**The problem:** All of the records below are to be printed exactly; the pictures are to be left out.

**Given information:**
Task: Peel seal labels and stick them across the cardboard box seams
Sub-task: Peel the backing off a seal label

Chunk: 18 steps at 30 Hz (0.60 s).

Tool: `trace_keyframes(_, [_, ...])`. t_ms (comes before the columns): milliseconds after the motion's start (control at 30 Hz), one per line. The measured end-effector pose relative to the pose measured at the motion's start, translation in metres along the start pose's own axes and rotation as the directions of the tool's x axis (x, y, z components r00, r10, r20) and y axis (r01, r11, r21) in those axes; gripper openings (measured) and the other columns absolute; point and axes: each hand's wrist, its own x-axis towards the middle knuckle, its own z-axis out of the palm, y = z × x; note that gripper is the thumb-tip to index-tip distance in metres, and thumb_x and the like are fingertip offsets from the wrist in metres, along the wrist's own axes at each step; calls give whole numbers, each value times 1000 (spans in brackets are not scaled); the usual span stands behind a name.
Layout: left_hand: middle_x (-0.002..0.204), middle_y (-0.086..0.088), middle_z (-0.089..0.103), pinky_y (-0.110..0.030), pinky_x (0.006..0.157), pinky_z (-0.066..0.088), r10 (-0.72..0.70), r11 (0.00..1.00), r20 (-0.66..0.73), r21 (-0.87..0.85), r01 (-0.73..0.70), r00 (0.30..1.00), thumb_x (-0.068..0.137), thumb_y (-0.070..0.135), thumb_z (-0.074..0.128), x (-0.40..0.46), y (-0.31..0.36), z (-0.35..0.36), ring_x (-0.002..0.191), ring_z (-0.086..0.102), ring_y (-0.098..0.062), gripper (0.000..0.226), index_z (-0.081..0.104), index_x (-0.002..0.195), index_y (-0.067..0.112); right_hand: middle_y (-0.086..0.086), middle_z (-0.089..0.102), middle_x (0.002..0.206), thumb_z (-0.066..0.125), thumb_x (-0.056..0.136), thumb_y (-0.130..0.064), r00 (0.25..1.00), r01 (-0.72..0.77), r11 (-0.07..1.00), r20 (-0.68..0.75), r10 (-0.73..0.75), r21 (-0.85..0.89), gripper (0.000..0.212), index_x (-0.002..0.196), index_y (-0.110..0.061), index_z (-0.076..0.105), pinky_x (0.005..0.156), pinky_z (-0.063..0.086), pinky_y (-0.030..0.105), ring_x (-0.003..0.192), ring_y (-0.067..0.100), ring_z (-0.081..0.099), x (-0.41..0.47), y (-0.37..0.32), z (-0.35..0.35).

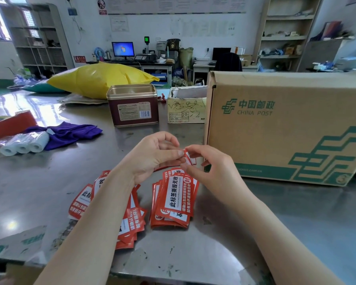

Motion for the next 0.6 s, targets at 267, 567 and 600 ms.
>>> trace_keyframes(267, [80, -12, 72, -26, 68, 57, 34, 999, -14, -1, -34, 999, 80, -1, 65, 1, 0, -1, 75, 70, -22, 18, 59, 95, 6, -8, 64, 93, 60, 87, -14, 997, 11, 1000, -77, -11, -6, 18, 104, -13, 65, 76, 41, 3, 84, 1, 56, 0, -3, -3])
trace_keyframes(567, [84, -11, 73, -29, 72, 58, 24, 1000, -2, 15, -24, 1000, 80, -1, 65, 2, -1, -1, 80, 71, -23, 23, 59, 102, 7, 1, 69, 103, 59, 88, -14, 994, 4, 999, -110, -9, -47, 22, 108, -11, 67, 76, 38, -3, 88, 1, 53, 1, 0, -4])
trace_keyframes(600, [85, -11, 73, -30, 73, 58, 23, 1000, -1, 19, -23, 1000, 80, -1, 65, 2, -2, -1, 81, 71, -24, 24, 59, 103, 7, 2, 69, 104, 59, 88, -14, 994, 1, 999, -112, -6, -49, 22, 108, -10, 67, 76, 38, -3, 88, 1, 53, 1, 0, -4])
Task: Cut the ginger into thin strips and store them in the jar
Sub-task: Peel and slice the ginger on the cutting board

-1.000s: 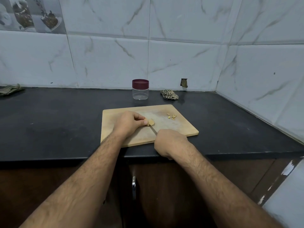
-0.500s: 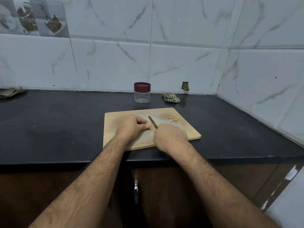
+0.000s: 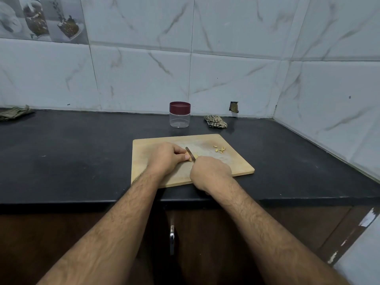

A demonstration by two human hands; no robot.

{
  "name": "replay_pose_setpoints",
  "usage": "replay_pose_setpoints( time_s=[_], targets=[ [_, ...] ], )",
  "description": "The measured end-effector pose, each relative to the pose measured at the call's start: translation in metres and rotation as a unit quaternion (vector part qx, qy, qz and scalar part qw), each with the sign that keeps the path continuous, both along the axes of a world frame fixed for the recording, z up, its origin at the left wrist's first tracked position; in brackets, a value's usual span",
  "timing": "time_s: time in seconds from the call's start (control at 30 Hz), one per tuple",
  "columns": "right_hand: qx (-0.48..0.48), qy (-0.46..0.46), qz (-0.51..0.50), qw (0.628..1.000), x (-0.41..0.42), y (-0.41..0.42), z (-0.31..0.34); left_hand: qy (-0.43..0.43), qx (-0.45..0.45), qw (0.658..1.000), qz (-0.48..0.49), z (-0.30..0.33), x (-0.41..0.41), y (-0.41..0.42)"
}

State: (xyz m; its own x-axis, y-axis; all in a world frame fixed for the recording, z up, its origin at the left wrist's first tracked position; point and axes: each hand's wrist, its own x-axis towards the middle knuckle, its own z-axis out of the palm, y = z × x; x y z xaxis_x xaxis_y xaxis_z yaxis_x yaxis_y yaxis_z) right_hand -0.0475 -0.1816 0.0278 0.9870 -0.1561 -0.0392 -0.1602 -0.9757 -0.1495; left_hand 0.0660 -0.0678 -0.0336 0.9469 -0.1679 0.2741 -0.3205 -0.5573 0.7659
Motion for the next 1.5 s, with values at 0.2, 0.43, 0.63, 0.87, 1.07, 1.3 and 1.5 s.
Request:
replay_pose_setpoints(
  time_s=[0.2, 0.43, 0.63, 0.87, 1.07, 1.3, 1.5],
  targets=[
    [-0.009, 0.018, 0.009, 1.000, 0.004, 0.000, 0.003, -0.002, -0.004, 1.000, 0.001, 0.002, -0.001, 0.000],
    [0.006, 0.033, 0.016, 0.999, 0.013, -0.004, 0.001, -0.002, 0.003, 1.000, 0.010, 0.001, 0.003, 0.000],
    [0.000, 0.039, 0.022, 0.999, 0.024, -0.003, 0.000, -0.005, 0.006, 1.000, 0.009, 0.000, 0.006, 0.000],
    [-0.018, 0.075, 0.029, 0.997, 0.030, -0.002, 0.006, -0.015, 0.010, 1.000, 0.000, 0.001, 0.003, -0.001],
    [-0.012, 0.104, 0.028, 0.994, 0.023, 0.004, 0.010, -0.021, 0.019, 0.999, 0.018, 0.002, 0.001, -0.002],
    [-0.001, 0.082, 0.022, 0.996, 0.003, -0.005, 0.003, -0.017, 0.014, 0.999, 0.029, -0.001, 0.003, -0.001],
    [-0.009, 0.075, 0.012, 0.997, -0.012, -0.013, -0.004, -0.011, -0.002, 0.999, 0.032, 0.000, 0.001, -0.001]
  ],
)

**Final answer:**
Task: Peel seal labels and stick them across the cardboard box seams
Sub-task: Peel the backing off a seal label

Chunk: 18 steps at 30 Hz (0.60 s).

Tool: `trace_keyframes(_, [_, ...])`. t_ms (comes before the columns): milliseconds after the motion's start (control at 30 Hz), one per line. The measured end-effector pose relative to the pose measured at the motion's start, translation in metres along the start pose's own axes and rotation as the directions of the tool's x axis (x, y, z components r00, r10, r20) and y axis (r01, r11, r21) in those axes; gripper openings (measured) and the other columns absolute; point and axes: each hand's wrist, its own x-axis towards the middle knuckle, its own z-axis out of the palm, y = z × x; note that gripper is the thumb-tip to index-tip distance in metres, and thumb_x and the like are fingertip offsets from the wrist in metres, along the wrist's own axes at each step; calls give whole numbers, each value times 1000 (spans in brackets are not scaled); the usual span stands behind a name.
Layout: left_hand: middle_x (-0.002..0.204), middle_y (-0.086..0.088), middle_z (-0.089..0.103), pinky_y (-0.110..0.030), pinky_x (0.006..0.157), pinky_z (-0.066..0.088), r10 (-0.72..0.70), r11 (0.00..1.00), r20 (-0.66..0.73), r21 (-0.87..0.85), r01 (-0.73..0.70), r00 (0.30..1.00), thumb_x (-0.068..0.137), thumb_y (-0.070..0.135), thumb_z (-0.074..0.128), x (-0.40..0.46), y (-0.31..0.36), z (-0.35..0.36), ring_x (-0.002..0.191), ring_z (-0.086..0.102), ring_y (-0.098..0.062), gripper (0.000..0.226), index_z (-0.081..0.104), index_x (-0.002..0.195), index_y (-0.067..0.112); right_hand: middle_y (-0.086..0.086), middle_z (-0.089..0.102), middle_x (0.002..0.206), thumb_z (-0.066..0.125), thumb_x (-0.056..0.136), thumb_y (-0.130..0.064), r00 (0.25..1.00), r01 (-0.72..0.77), r11 (-0.07..1.00), r20 (-0.68..0.75), r10 (-0.73..0.75), r21 (-0.85..0.89), gripper (0.000..0.212), index_x (-0.002..0.196), index_y (-0.110..0.061), index_z (-0.076..0.105), pinky_x (0.005..0.156), pinky_z (-0.063..0.086), pinky_y (-0.030..0.105), ring_x (-0.003..0.192), ring_y (-0.067..0.100), ring_z (-0.081..0.099), x (-0.41..0.47), y (-0.37..0.32), z (-0.35..0.35).


Motion for the next 0.6 s, targets at 267, 567 and 600 ms.
>>> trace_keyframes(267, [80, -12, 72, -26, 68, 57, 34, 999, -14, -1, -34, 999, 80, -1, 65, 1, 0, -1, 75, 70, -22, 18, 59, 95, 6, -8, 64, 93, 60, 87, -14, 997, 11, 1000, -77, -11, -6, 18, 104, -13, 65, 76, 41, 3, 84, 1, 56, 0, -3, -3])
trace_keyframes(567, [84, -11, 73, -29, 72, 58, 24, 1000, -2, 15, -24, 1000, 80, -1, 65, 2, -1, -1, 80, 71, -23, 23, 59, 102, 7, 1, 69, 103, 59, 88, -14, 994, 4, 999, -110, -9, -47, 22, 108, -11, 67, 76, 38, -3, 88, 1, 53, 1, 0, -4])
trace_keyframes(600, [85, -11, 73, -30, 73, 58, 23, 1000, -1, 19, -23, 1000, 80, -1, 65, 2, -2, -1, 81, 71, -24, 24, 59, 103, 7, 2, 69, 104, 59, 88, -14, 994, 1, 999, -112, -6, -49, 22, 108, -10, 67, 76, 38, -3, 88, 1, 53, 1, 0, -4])
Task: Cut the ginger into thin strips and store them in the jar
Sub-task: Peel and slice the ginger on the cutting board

-1.000s: 
-0.500s: 
+0.000s: 

A demonstration by two human hands; no robot.

{
  "name": "replay_pose_setpoints",
  "usage": "replay_pose_setpoints( time_s=[_], targets=[ [_, ...] ], )",
  "description": "The measured end-effector pose, each relative to the pose measured at the call's start: translation in metres and rotation as a unit quaternion (vector part qx, qy, qz and scalar part qw), each with the sign that keeps the path continuous, both along the axes of a world frame fixed for the recording, z up, its origin at the left wrist's first tracked position; in brackets, a value's usual span",
  "timing": "time_s: time in seconds from the call's start (control at 30 Hz), one per tuple",
  "columns": "right_hand: qx (-0.48..0.48), qy (-0.46..0.46), qz (-0.51..0.50), qw (0.628..1.000), x (-0.41..0.42), y (-0.41..0.42), z (-0.31..0.34); left_hand: qy (-0.43..0.43), qx (-0.45..0.45), qw (0.658..1.000), qz (-0.48..0.49), z (-0.30..0.33), x (-0.41..0.41), y (-0.41..0.42)"
}

State: (xyz m; its own x-axis, y-axis; all in a world frame fixed for the recording, z up, its origin at the left wrist's first tracked position; point and axes: each hand's wrist, its own x-axis towards the middle knuckle, its own z-axis out of the palm, y = z × x; x y z xaxis_x xaxis_y xaxis_z yaxis_x yaxis_y yaxis_z) right_hand -0.0475 -0.1816 0.0278 0.9870 -0.1561 -0.0392 -0.1602 -0.9757 -0.1495; left_hand 0.0660 -0.0678 -0.0336 0.9469 -0.1679 0.2741 -0.3205 -0.5573 0.7659
Motion for the next 1.5 s, with values at 0.2, 0.43, 0.63, 0.87, 1.07, 1.3 and 1.5 s.
Request:
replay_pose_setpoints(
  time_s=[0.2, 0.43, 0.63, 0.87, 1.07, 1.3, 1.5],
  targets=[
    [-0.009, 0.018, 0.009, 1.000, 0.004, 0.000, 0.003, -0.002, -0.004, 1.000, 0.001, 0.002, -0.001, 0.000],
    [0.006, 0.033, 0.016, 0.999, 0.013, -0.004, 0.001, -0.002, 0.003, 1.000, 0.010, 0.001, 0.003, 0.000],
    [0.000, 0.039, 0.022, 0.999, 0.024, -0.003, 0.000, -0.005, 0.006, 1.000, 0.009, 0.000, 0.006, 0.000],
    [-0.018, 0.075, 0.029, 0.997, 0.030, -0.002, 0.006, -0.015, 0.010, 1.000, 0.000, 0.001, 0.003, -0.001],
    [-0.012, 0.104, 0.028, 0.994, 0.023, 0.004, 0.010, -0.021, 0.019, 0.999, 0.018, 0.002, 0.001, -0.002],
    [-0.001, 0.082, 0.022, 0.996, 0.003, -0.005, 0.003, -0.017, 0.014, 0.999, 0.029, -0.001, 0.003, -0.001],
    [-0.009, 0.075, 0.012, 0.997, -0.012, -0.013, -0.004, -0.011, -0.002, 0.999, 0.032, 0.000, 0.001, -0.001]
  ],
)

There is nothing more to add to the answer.